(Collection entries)
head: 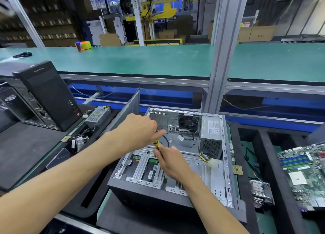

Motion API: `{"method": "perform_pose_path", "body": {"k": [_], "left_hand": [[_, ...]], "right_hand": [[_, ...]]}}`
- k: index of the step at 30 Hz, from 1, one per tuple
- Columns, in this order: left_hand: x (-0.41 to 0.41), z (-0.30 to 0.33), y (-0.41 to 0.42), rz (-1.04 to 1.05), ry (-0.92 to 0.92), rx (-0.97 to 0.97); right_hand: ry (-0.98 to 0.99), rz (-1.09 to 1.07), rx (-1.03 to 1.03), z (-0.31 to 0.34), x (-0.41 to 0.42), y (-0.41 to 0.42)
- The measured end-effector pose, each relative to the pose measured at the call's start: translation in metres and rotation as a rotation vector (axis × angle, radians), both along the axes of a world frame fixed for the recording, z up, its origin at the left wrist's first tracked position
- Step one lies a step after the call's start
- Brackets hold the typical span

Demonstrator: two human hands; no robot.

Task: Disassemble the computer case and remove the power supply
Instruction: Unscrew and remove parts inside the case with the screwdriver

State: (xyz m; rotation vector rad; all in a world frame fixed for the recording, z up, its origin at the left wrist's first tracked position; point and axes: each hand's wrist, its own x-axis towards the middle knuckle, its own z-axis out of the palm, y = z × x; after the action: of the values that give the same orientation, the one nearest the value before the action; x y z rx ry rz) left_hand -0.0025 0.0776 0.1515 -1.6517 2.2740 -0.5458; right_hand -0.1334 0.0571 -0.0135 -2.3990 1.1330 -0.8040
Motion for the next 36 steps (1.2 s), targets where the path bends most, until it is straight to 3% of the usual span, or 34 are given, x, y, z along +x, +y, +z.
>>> {"method": "perform_pose_path", "body": {"k": [2,5,9,16,18,23,29,34,36], "left_hand": [[0.001,-0.003,0.002,-0.067,0.07,-0.029],[0.0,-0.003,0.008,-0.213,0.234,0.109],[0.0,0.0,0.008,-0.244,0.293,0.136],[-0.003,-0.003,0.003,0.004,0.118,-0.07],[-0.002,-0.008,0.005,-0.007,0.113,-0.096],[-0.003,-0.005,0.013,-0.23,0.275,0.118],[-0.002,0.006,0.007,-0.1,0.23,0.092],[0.0,-0.004,0.005,0.063,0.092,-0.098],[0.002,-0.01,0.008,0.009,0.159,-0.076]], "right_hand": [[-0.008,0.0,0.031,-0.001,0.0,-0.001],[-0.003,-0.004,0.071,-0.001,-0.001,-0.002],[0.008,-0.008,0.061,0.001,0.0,-0.002],[0.038,0.0,0.023,0.003,0.001,0.001],[0.037,0.001,0.023,0.003,0.001,0.001],[0.062,0.0,0.076,0.003,0.0,-0.001],[0.048,0.007,0.046,0.004,0.0,0.001],[0.05,0.008,0.028,0.005,0.001,0.003],[0.045,0.004,0.028,0.004,0.0,0.002]]}}
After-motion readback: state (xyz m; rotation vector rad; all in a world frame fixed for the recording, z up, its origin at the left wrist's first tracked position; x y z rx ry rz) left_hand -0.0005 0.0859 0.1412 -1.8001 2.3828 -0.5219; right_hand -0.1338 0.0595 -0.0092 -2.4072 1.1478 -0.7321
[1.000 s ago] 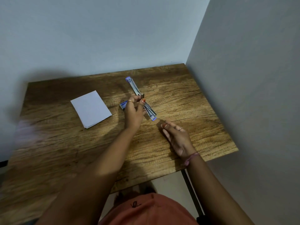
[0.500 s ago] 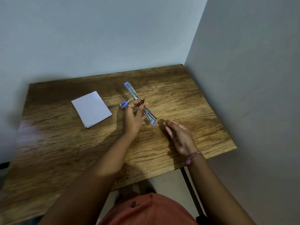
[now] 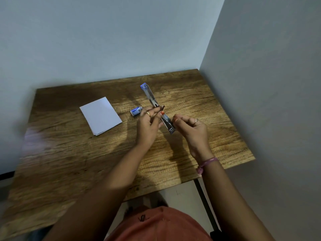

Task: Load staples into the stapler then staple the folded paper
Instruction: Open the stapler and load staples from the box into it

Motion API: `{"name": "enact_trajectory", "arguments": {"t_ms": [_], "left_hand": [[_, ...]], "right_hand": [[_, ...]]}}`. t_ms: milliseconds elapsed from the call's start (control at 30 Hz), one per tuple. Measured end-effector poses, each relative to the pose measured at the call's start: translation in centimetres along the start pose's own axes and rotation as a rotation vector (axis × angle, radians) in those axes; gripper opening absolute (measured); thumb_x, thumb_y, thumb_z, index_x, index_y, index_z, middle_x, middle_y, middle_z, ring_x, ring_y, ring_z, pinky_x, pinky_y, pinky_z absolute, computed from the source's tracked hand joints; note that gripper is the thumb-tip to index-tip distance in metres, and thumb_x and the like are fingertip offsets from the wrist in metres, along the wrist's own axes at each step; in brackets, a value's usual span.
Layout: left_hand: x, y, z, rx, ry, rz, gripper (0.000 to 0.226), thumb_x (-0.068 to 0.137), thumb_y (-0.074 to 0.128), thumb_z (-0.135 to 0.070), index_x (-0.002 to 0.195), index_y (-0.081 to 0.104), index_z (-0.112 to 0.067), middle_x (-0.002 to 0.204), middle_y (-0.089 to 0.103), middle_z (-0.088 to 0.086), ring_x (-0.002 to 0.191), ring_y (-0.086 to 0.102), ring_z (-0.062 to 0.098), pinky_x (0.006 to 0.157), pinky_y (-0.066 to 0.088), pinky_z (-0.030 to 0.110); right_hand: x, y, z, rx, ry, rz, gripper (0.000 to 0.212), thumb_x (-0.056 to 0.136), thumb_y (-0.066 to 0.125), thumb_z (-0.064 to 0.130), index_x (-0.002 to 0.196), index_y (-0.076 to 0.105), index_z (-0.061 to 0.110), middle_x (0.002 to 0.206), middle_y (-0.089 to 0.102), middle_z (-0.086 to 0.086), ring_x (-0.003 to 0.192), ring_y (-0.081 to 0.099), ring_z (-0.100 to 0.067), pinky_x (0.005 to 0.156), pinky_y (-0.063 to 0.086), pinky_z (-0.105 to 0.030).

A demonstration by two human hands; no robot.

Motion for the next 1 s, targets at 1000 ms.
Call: {"name": "enact_trajectory", "arguments": {"t_ms": [1000], "left_hand": [[-1.8, 0.4, -1.2, -0.07, -0.037, 0.02, 0.019, 0.096, 0.052, -0.012, 0.11, 0.065, -0.015, 0.11, 0.049, -0.007, 0.102, 0.06, 0.017, 0.077, 0.054, 0.026]], "right_hand": [[-2.5, 2.6, 3.5, -0.703, -0.572, -0.12, 0.022, 0.08, 0.074, 0.021, 0.1, 0.068, 0.018, 0.092, 0.074, 0.008, 0.089, 0.063, 0.01, 0.076, 0.045, -0.004]]}}
Point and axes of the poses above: each hand's wrist, its own x-axis towards the middle knuckle, its own y-axis out of the palm, z = x × y, the point moved 8 cm from there along x, towards the middle knuckle
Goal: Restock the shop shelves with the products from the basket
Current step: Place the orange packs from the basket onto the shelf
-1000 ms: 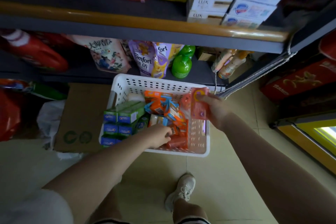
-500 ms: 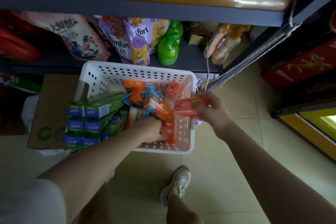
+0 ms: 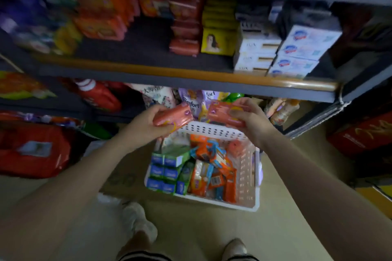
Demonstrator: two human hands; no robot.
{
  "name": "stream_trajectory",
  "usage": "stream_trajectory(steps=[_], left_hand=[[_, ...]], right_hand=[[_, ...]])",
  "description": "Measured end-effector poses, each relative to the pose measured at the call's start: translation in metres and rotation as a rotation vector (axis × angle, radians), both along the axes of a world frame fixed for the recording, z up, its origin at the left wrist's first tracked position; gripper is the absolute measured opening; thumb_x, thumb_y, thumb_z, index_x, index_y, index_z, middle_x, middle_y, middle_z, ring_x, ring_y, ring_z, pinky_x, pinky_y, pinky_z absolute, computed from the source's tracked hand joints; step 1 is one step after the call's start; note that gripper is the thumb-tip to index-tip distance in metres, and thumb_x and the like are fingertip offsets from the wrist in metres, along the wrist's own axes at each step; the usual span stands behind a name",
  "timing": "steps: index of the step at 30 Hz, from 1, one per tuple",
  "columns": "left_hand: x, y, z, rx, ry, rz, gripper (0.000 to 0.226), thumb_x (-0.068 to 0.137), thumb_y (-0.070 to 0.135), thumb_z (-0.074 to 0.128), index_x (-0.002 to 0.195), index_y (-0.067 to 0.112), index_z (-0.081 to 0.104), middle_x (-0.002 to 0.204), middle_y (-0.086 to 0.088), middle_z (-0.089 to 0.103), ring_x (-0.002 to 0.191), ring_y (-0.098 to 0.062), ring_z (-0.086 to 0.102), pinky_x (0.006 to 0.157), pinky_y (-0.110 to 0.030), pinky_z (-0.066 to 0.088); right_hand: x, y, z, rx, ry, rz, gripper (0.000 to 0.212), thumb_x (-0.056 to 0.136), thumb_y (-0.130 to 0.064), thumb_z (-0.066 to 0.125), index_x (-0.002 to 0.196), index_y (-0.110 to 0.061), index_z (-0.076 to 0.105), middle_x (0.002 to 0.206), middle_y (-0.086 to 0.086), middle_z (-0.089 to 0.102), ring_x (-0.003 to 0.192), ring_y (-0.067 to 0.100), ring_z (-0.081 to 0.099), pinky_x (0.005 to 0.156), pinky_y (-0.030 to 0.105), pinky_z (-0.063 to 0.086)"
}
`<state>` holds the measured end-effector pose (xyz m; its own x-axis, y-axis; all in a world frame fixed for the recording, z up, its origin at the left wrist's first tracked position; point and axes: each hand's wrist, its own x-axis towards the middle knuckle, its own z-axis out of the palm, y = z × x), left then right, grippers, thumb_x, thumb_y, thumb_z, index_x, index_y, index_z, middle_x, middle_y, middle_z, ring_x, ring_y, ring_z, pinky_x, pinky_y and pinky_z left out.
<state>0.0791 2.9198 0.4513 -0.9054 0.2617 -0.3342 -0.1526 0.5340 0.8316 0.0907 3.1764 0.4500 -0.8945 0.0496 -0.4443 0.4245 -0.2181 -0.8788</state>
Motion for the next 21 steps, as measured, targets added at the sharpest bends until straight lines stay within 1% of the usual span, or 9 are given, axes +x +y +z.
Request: stream_trajectory(steps=[3, 6, 9, 11, 13, 14, 17, 19, 21], left_hand=[[-0.036, -0.031, 0.022, -0.115, 0.24, -0.027, 0.038, 0.08, 0.015, 0.07, 0.113, 0.02, 0.053, 0.102, 0.001, 0.059, 0.088, -0.014, 0.06, 0.071, -0.02, 0.045], [-0.078, -0.039, 0.033, -0.078, 0.42, -0.019, 0.039, 0.082, 0.015, 0.068, 0.118, 0.014, 0.053, 0.103, 0.003, 0.056, 0.092, -0.014, 0.055, 0.077, -0.022, 0.039], [-0.124, -0.031, 0.036, -0.07, 0.533, -0.008, 0.04, 0.083, 0.017, 0.066, 0.12, 0.016, 0.052, 0.104, 0.002, 0.055, 0.093, -0.013, 0.053, 0.078, -0.023, 0.038], [-0.152, -0.024, 0.028, -0.119, 0.524, -0.089, 0.039, 0.083, 0.018, 0.066, 0.119, 0.017, 0.052, 0.103, 0.001, 0.056, 0.092, -0.015, 0.054, 0.077, -0.022, 0.038], [-0.17, -0.017, 0.016, -0.199, 0.501, -0.215, 0.038, 0.082, 0.017, 0.067, 0.117, 0.019, 0.053, 0.102, 0.001, 0.056, 0.093, -0.017, 0.055, 0.076, -0.022, 0.037], [-0.177, -0.015, 0.01, -0.22, 0.497, -0.253, 0.038, 0.082, 0.017, 0.067, 0.117, 0.019, 0.054, 0.102, 0.002, 0.056, 0.093, -0.017, 0.055, 0.076, -0.022, 0.037], [-0.189, -0.012, 0.004, -0.174, 0.477, -0.247, 0.04, 0.079, 0.019, 0.071, 0.117, 0.019, 0.057, 0.103, 0.004, 0.057, 0.092, -0.012, 0.053, 0.077, -0.021, 0.037], [-0.195, -0.014, 0.005, -0.157, 0.428, -0.262, 0.04, 0.076, 0.023, 0.074, 0.114, 0.021, 0.061, 0.104, 0.006, 0.057, 0.094, -0.011, 0.053, 0.08, -0.022, 0.037], [-0.201, -0.017, 0.006, -0.184, 0.382, -0.302, 0.041, 0.075, 0.029, 0.074, 0.114, 0.022, 0.062, 0.108, 0.006, 0.058, 0.098, -0.011, 0.053, 0.084, -0.023, 0.038]], right_hand=[[-0.025, -0.036, 0.021, 0.106, 0.147, -0.042, 0.031, 0.081, 0.009, 0.059, 0.078, -0.019, 0.049, 0.08, 0.001, 0.054, 0.07, 0.019, 0.058, 0.059, 0.027, 0.054], [-0.046, -0.061, 0.033, 0.131, 0.301, -0.146, 0.033, 0.077, 0.008, 0.064, 0.081, -0.021, 0.05, 0.081, -0.001, 0.053, 0.072, 0.016, 0.056, 0.063, 0.026, 0.055], [-0.061, -0.071, 0.034, 0.29, 0.411, -0.172, 0.035, 0.072, 0.002, 0.071, 0.081, -0.025, 0.051, 0.079, -0.004, 0.056, 0.072, 0.013, 0.056, 0.07, 0.03, 0.053], [-0.07, -0.071, 0.027, 0.387, 0.455, -0.19, 0.037, 0.072, 0.001, 0.073, 0.08, -0.027, 0.05, 0.078, -0.007, 0.057, 0.069, 0.004, 0.057, 0.071, 0.025, 0.052], [-0.078, -0.067, 0.019, 0.426, 0.512, -0.224, 0.037, 0.075, 0.005, 0.07, 0.081, -0.025, 0.049, 0.078, -0.006, 0.056, 0.061, -0.006, 0.056, 0.064, 0.013, 0.05], [-0.083, -0.065, 0.017, 0.406, 0.537, -0.248, 0.035, 0.076, 0.006, 0.068, 0.082, -0.023, 0.049, 0.079, -0.004, 0.055, 0.061, -0.006, 0.056, 0.06, 0.01, 0.049], [-0.095, -0.064, 0.014, 0.342, 0.545, -0.296, 0.033, 0.077, 0.005, 0.067, 0.09, -0.017, 0.047, 0.086, -0.001, 0.055, 0.074, 0.008, 0.058, 0.06, 0.013, 0.053], [-0.102, -0.067, 0.014, 0.339, 0.536, -0.295, 0.035, 0.075, 0.005, 0.069, 0.088, -0.018, 0.046, 0.085, -0.004, 0.056, 0.076, 0.01, 0.058, 0.064, 0.017, 0.054], [-0.109, -0.071, 0.017, 0.374, 0.537, -0.236, 0.036, 0.075, 0.006, 0.069, 0.085, -0.019, 0.046, 0.086, -0.005, 0.057, 0.081, 0.012, 0.059, 0.071, 0.022, 0.055]])
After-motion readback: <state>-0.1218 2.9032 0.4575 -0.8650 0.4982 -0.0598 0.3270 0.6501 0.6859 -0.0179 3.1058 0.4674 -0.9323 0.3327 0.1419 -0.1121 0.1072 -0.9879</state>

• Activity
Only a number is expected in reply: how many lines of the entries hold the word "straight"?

• Task result
2